Tampa Bay Times by Tony Marrero
January 16, 2019
TAMPA — Last week, two people were found dead in a car near Busch Gardens. Both had been shot.
Had the homicides happened a day earlier, the Tampa Police Department would have released the names, dates of birth and addresses of the victims to the public after detectives notified family members. But under an interpretation of a new amendment to the Florida Constitution, the department and some other law enforcement agencies are now withholding basic information about crime victims that otherwise would be public record in Florida.
It’s one example of the confusion round Amendment 6 that has law enforcement agencies across the state asking the Legislature to pass a clarifying bill.

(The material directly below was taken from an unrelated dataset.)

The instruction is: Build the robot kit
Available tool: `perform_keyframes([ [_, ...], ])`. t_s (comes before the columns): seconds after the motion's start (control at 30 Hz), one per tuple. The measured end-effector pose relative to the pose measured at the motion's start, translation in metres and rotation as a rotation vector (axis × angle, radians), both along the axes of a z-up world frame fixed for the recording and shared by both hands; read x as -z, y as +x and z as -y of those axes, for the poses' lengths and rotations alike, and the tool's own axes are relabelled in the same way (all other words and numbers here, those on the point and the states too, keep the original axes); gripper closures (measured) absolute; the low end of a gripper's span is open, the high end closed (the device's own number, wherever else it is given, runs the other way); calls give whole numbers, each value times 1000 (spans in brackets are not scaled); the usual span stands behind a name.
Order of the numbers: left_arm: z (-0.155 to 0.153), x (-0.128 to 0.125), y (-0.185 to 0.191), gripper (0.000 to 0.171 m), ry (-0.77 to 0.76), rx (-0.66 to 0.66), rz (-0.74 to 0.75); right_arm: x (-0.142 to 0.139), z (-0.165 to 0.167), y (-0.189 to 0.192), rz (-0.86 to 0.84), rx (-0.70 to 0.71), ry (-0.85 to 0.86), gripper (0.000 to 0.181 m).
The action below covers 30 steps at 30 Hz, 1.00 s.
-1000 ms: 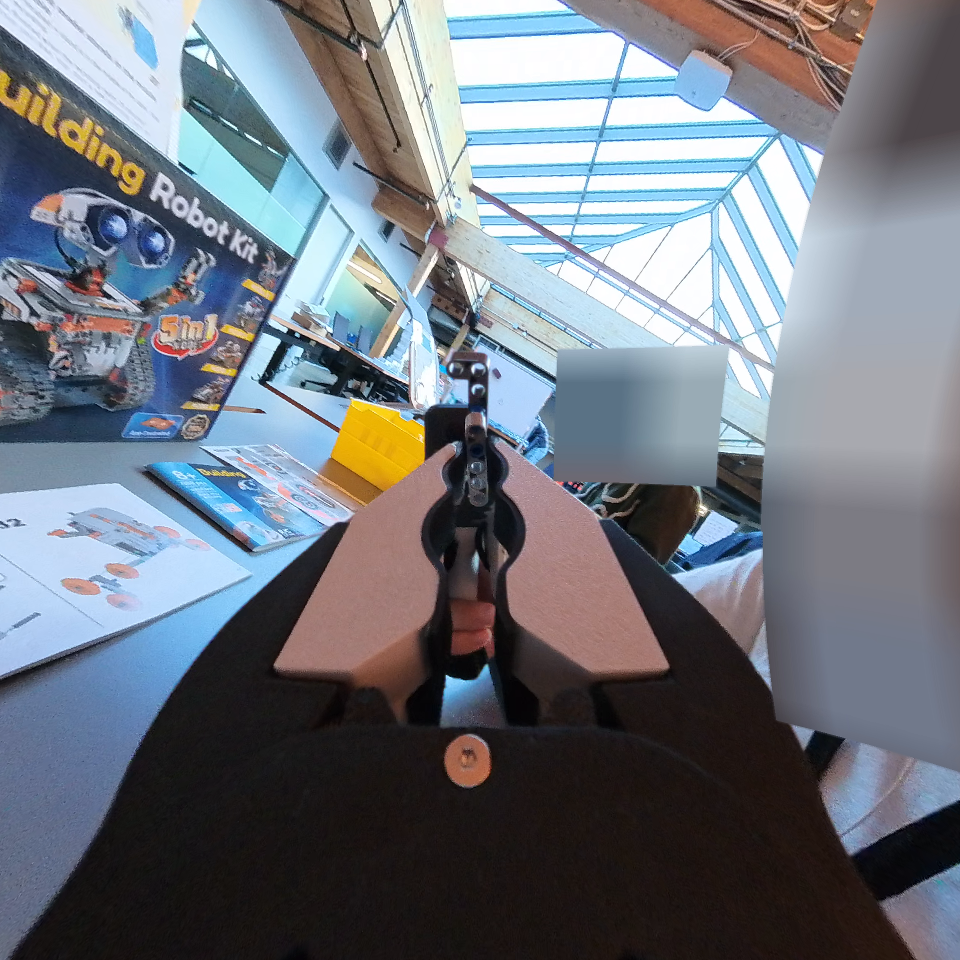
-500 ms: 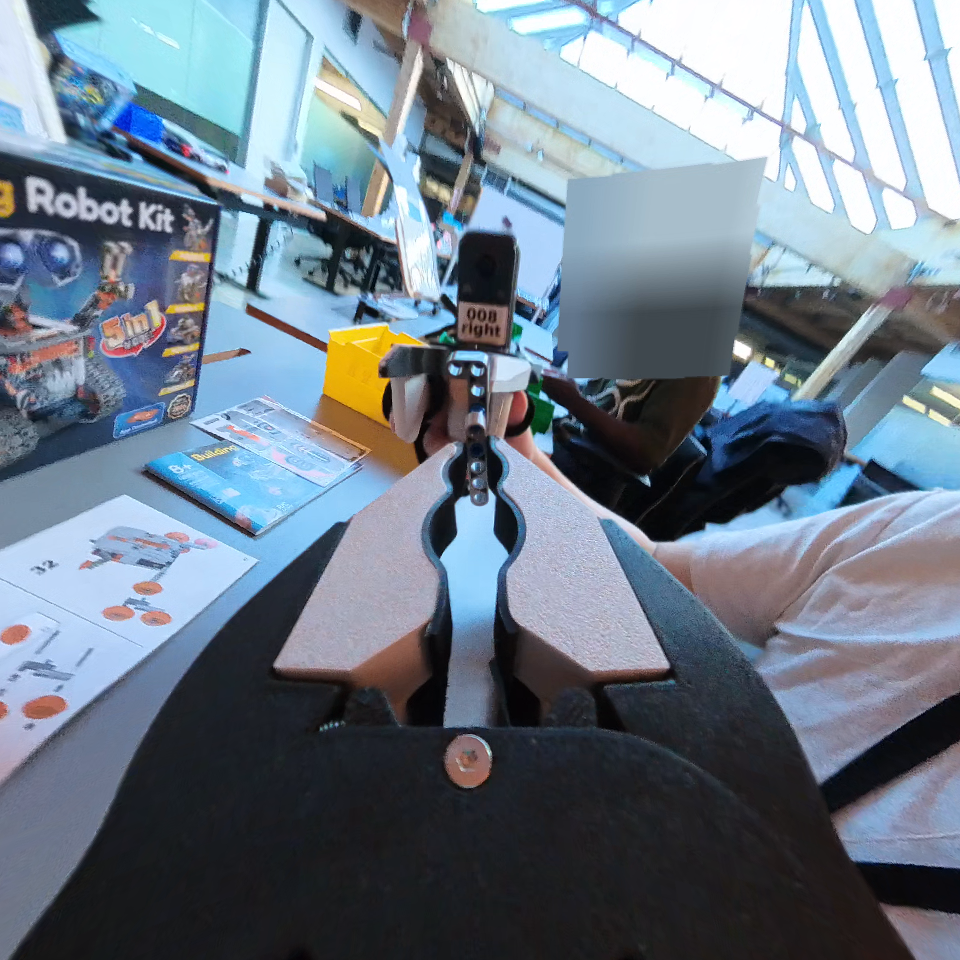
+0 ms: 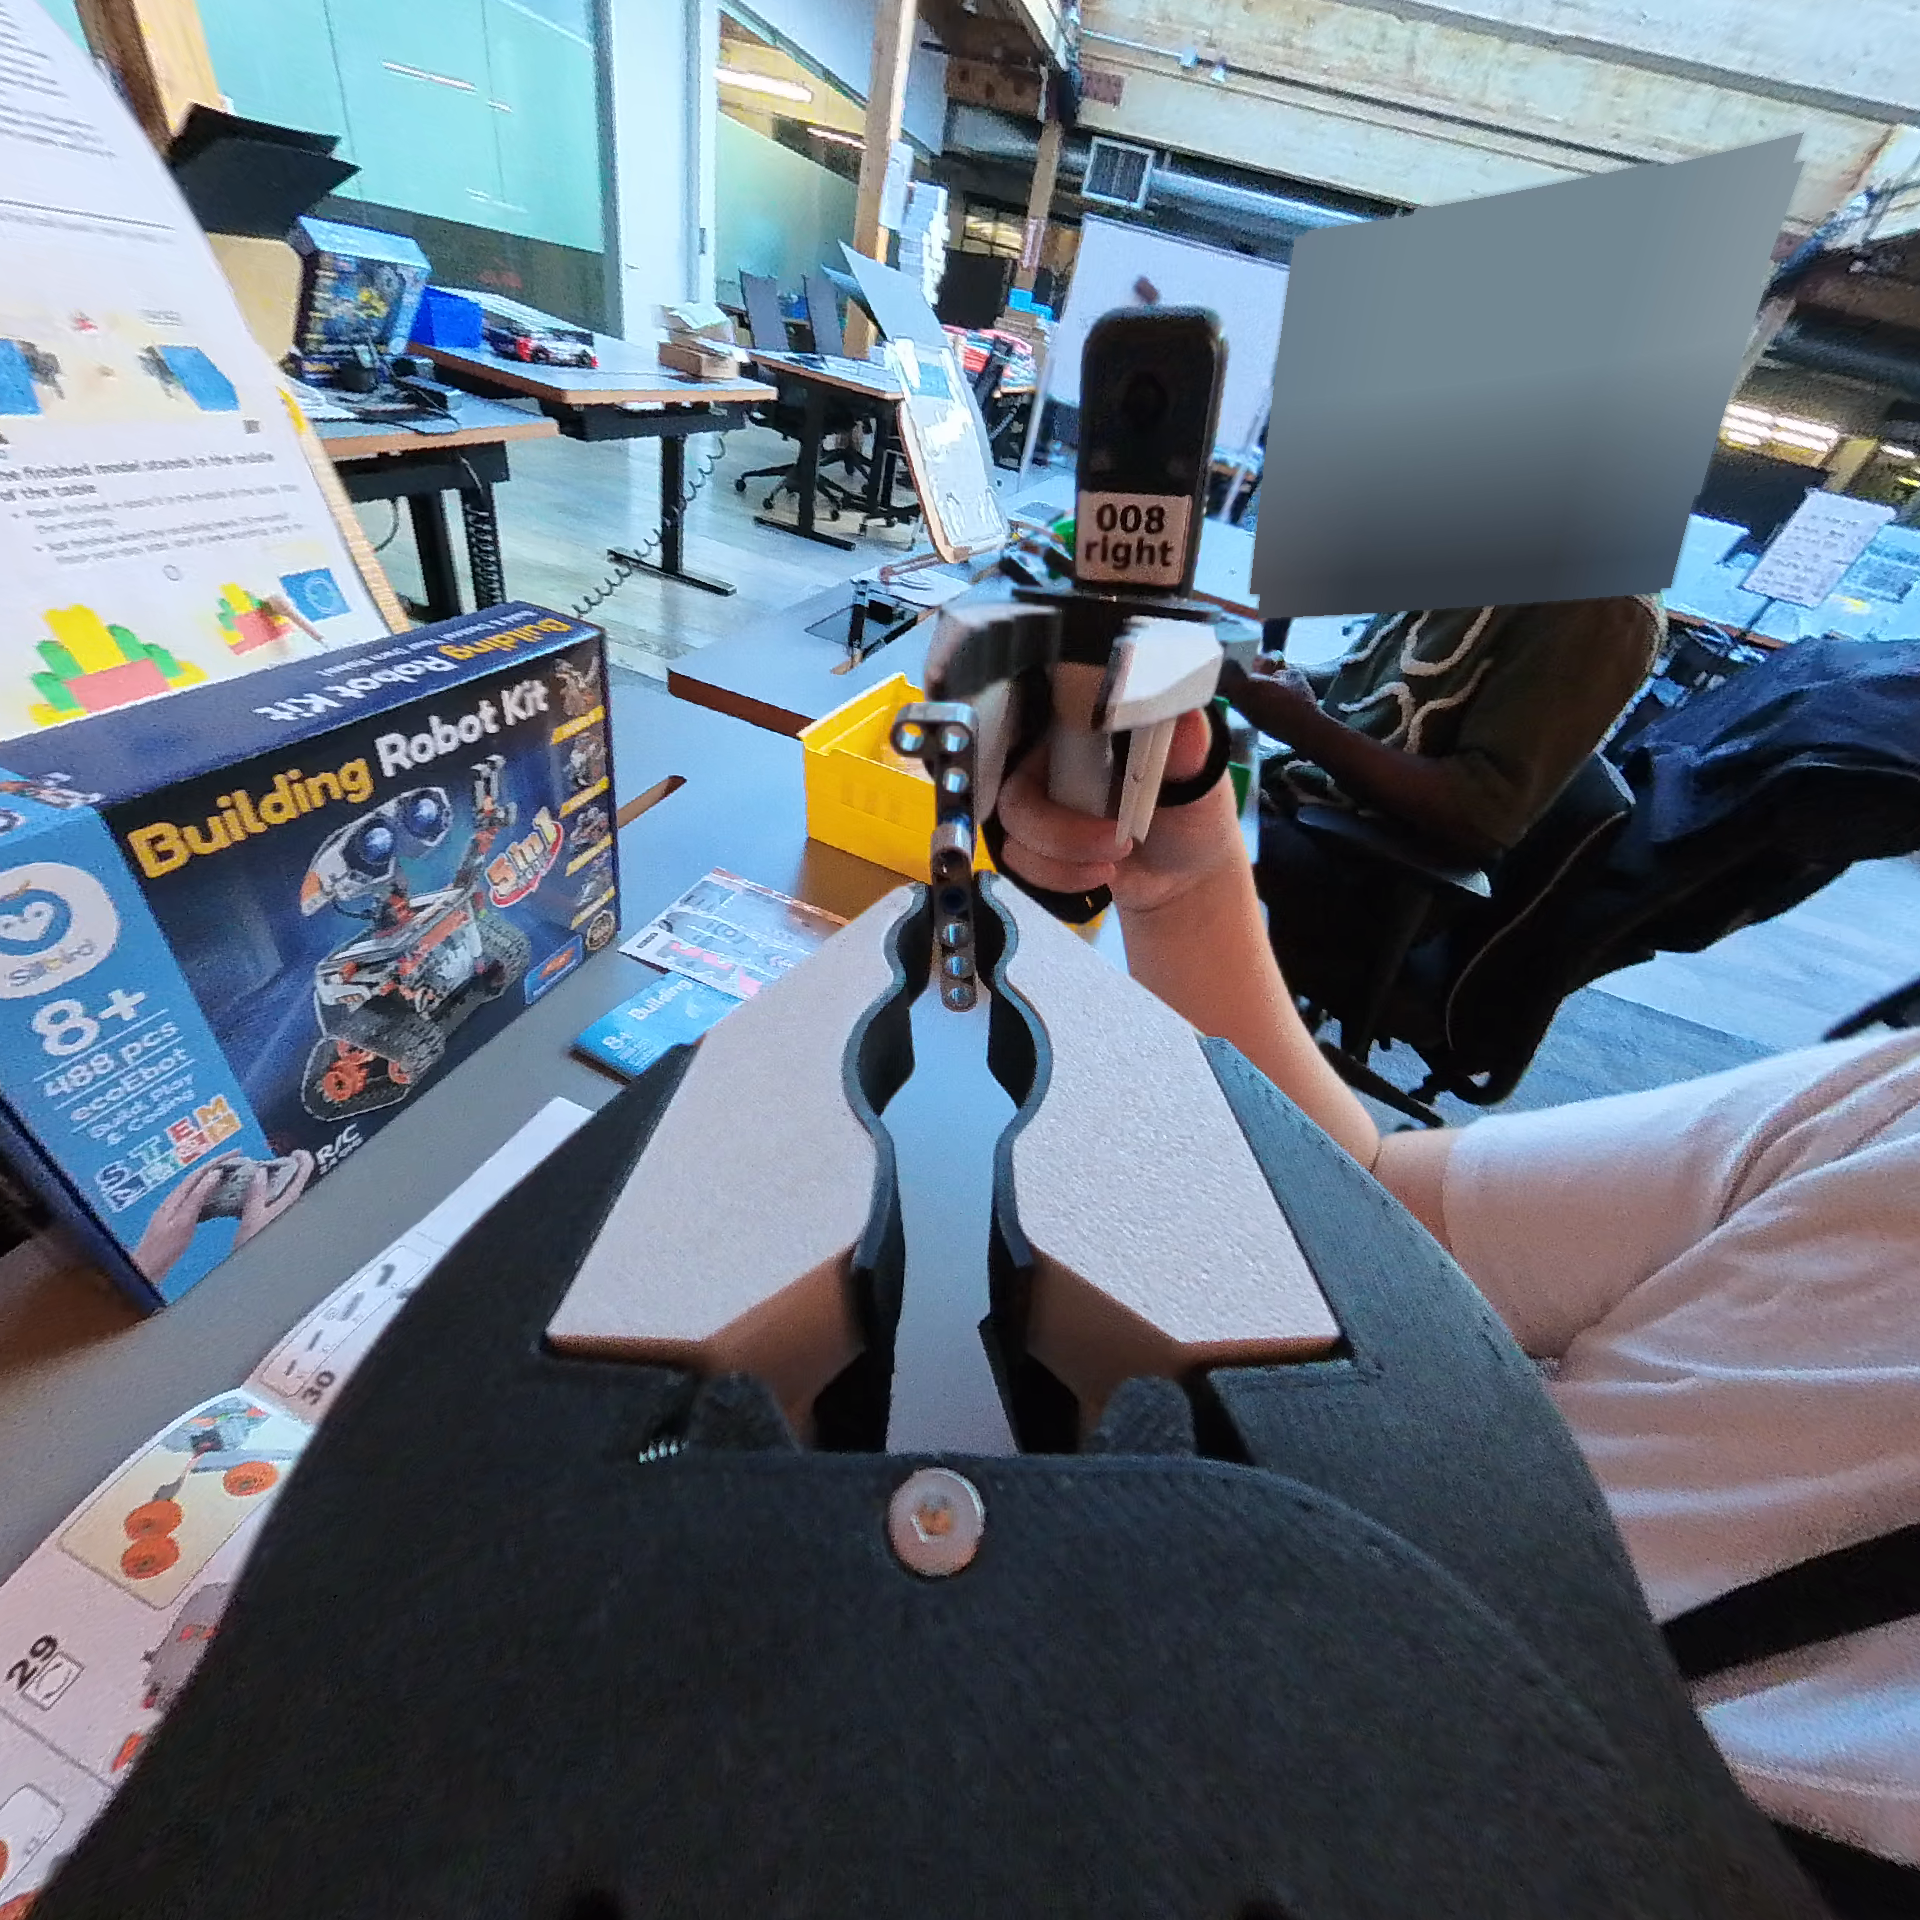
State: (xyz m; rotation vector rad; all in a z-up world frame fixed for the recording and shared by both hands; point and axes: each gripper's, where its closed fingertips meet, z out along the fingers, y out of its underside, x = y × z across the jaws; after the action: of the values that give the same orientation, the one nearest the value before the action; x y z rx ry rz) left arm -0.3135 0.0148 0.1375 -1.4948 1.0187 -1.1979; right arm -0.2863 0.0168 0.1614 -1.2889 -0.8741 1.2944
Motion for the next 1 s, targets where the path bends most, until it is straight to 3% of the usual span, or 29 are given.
perform_keyframes([
  [0.23, 1, 14, 7, 167, -60, 17, -54, 31, -16, -20, 88, -77, -69, 154],
  [0.37, 3, 15, 7, 166, -34, 0, -75, 29, -5, -22, 27, -209, -108, 158],
  [0.7, 6, 13, 2, 166, -37, 10, -65, 28, 1, -26, 33, -213, -78, 162],
  [0.77, 7, 14, 3, 166, -38, 17, -70, 28, 3, -26, 32, -225, -71, 173],
  [1.0, 7, 15, 5, 166, -42, 19, -72, 31, 2, -24, 43, -224, -73, 172],
])
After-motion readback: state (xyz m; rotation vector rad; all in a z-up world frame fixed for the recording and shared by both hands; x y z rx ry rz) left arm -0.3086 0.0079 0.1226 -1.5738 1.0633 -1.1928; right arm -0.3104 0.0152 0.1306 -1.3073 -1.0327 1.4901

Meantime, open government advocates say the amendment conflicts with existing law and constitutional requirements, reduces transparency in the criminal justice system and is too vague to trigger the withholding of public records by government agencies.
“I understand their dilemma and I understand there’s not a lot of clarity right now,” said Barbara Petersen, president of the Tallahassee-based First Amendment Foundation.
“But they cannot willfully deny access to a request for public records unless there is specific constitutional or statutory authority, and this amendment does not provide that authority,”
Passed in November by 62 percent of Florida voters, Amendment 6 was modeled after a similar measure in California known as Marsy’s Law. The 11 rights outlined in the amendment include consideration of a victim’s safety when authorities set bail or pretrial release for the accused and informing a victim of developments in the prosecution.
The amendment’s potential effect on access to public records, including the news media’s ability to gather and report information in the early stages of a case, received little attention in the campaign leading up to the vote.